Die Leipziger Richter stellten aber klar, dass die Beitragspflicht nach dem Rundfunk-beitragsstaatsvertrag zwar keine direkte Abhängigkeit von der Programmqualität vorsieht. Verfassungsrechtlich aber beruhe die Pflicht zur Zahlung darauf, dass das ör Programm den gesetzlichen Funktionsauftrag tatsächlich erfüllt – also Meinungsvielfalt sichert, Orientierung bietet und ein Gegengewicht zum privaten Rundfunk bildet. Allerdings setzte das BVerwG die Hürden für eine solche Annahme sehr hoch. Erst wenn das Gesamtprogramm von Hörfunk, Fernsehen und Online-Angeboten über einen längeren Zeitraum (mindestens zwei Jahre) "evidente und regelmäßige Defizite" bei der Meinungsvielfalt aufweise, könne von einem verfassungsrechtlichen Missverhältnis zwischen Beitrag und Gegenleistung gesprochen werden. Einzelne Fehler, Schieflagen oder politische Schwerpunktsetzungen reichten nicht aus. "Programmliche Vielfalt und Ausgewogenheit" seien Zielwerte, betonten die Richter. Sie ließen sich nur annäherungsweise erreichen, zumal den Rundfunkanstalten eine durch die Verfassung geschützte Programmfreiheit zustehe. Diese berechtige und verpflichte sie zugleich, ihren Auftrag eigenverantwortlich umzusetzen.

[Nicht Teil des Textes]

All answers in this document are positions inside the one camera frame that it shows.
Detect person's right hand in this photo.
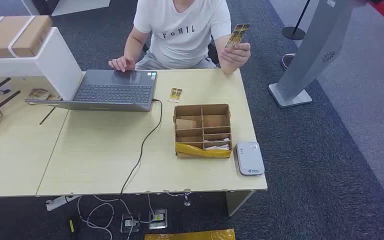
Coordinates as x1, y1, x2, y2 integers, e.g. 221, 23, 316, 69
108, 56, 137, 73

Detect person's left hand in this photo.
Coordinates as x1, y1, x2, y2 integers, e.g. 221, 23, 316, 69
217, 41, 252, 67

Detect gold patterned ID card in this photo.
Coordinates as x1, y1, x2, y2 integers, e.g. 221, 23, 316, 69
225, 23, 252, 49

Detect person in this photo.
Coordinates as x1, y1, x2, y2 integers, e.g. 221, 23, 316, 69
108, 0, 252, 74

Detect gold patterned room key card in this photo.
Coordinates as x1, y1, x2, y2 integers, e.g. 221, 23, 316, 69
167, 87, 184, 104

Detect white card reader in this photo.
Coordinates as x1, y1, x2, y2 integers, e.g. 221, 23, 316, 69
235, 141, 265, 176

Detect black office chair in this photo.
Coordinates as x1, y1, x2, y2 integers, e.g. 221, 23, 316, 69
207, 36, 221, 65

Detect grey open laptop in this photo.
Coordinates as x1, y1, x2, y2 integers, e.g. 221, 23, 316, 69
25, 69, 158, 113

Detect chrome stanchion base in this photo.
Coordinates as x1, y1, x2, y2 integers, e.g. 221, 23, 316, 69
280, 52, 297, 71

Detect white desk shelf riser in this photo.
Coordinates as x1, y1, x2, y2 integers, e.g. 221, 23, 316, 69
0, 27, 84, 101

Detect white background panel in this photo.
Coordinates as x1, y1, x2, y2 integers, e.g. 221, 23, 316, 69
51, 0, 112, 17

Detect silver kiosk stand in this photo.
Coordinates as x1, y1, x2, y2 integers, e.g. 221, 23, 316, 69
268, 0, 368, 109

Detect cardboard divided organizer box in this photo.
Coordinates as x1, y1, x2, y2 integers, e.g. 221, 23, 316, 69
173, 103, 233, 159

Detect stack of patterned cards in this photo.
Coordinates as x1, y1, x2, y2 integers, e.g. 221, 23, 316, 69
26, 88, 63, 105

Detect thin black stick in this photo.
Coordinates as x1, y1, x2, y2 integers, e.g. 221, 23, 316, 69
38, 106, 56, 126

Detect white papers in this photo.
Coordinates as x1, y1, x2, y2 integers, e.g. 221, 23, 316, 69
204, 138, 231, 151

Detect white desk leg panel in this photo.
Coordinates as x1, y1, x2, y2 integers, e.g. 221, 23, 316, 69
225, 190, 256, 217

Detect chrome under-desk hook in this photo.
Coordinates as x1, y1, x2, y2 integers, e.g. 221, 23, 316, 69
167, 191, 193, 207

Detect white power strip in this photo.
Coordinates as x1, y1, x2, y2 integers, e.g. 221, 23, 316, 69
44, 194, 82, 212

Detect floor socket with yellow label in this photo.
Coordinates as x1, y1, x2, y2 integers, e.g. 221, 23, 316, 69
148, 208, 168, 230

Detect floor socket with white plug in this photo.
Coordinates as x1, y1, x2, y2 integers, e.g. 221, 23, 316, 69
120, 213, 141, 234

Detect black device with yellow label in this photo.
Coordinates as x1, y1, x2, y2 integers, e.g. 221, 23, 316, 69
67, 216, 80, 240

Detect yellow plastic bag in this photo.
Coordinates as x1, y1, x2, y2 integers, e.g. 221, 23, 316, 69
144, 228, 237, 240

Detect black stanchion post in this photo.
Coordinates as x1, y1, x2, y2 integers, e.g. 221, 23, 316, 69
281, 0, 312, 41

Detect black laptop power cable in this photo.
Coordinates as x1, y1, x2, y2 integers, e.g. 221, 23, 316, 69
119, 98, 164, 196

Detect cardboard box with white straps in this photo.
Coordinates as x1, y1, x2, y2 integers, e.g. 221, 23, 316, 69
0, 15, 53, 60

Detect white floor cable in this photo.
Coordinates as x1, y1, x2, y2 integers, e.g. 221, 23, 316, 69
76, 194, 156, 240

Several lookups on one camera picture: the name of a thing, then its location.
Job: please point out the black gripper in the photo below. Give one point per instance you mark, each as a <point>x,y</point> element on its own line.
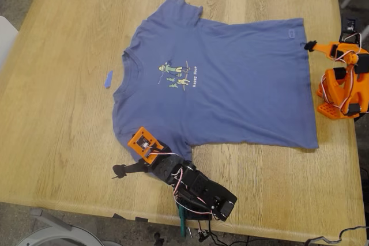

Ob die Klägerin die hohen Anforderungen erfüllen kann, bezweifeln allerdings die Leipziger Richter. Um eine Vorlage an das Bundesverfassungsgericht zu erreichen, müsse sie „substantiiert und möglichst mit wissenschaftlichen Gutachten“ belegen, dass der ÖRR über längere Zeit gravierende Defizite bei der Meinungsvielfalt aufweist. Nach dem bisherigen Vorbringen erscheine das "überaus zweifelhaft", so die Richter.
Der ARD-Vorsitzende Florian Hager begrüßte das Urteil ausdrücklich: Es schaffe Klarheit, dass niemand die Zahlung des Rundfunkbeitrags individuell verweigern könne, und betone zugleich die Bedeutung der täglichen Arbeit an Perspektivenvielfalt und Ausgewogenheit. Die Klägerseite und die Bürgerinitiative Leuchtturm ARD sehen darin einen Teilerfolg, weil künftig Gerichte und nicht allein Rundfunkräte über inhaltliche Defizite urteilen können. Juristen und Medienexperten bewerten das Urteil unterschiedlich: Manche sprechen von einem „Geschenk an den ÖRR“, da es den Vielfaltsauftrag stärkt, ohne die Existenz des Systems zu gefährden.
Es zeigt sich sehr deutlich, wie komplex und politisch die Materie ist. Allerdings machen fast alle Beteiligten immer den gleichen Fehler und scheitern deshalb: Der ÖRR kann nicht (nur) mit juristischen Mitteln reformiert/umgebaut werden. Der Rundfunk für die Allgemeinheit ist eine gesellschaftspolitische Aufgabe und muss daher aus den politischen Fachkreisen heraus geholt werden. Nur wenn die Bürger, ÖRR-Zahler und -Nutzer einbezogen werden, kann der Gordische Knoten zerschlagen und die vorhandene Schieflage in allen Bereichen beseitigt werden. Deutschland braucht ein repräsentatives Rundfunk-Parlament, mit Bürgern, Medien-experten und Medienpolitikern. Ist die Politik dazu aber bereit? Die Bürger müssen wohl aktiv werden, um das letzte Wort zu haben. Wie der ÖRR in Zukunft gestaltet werden soll, kann daher nur mittels eines Volksentscheides aufgezeigt werden.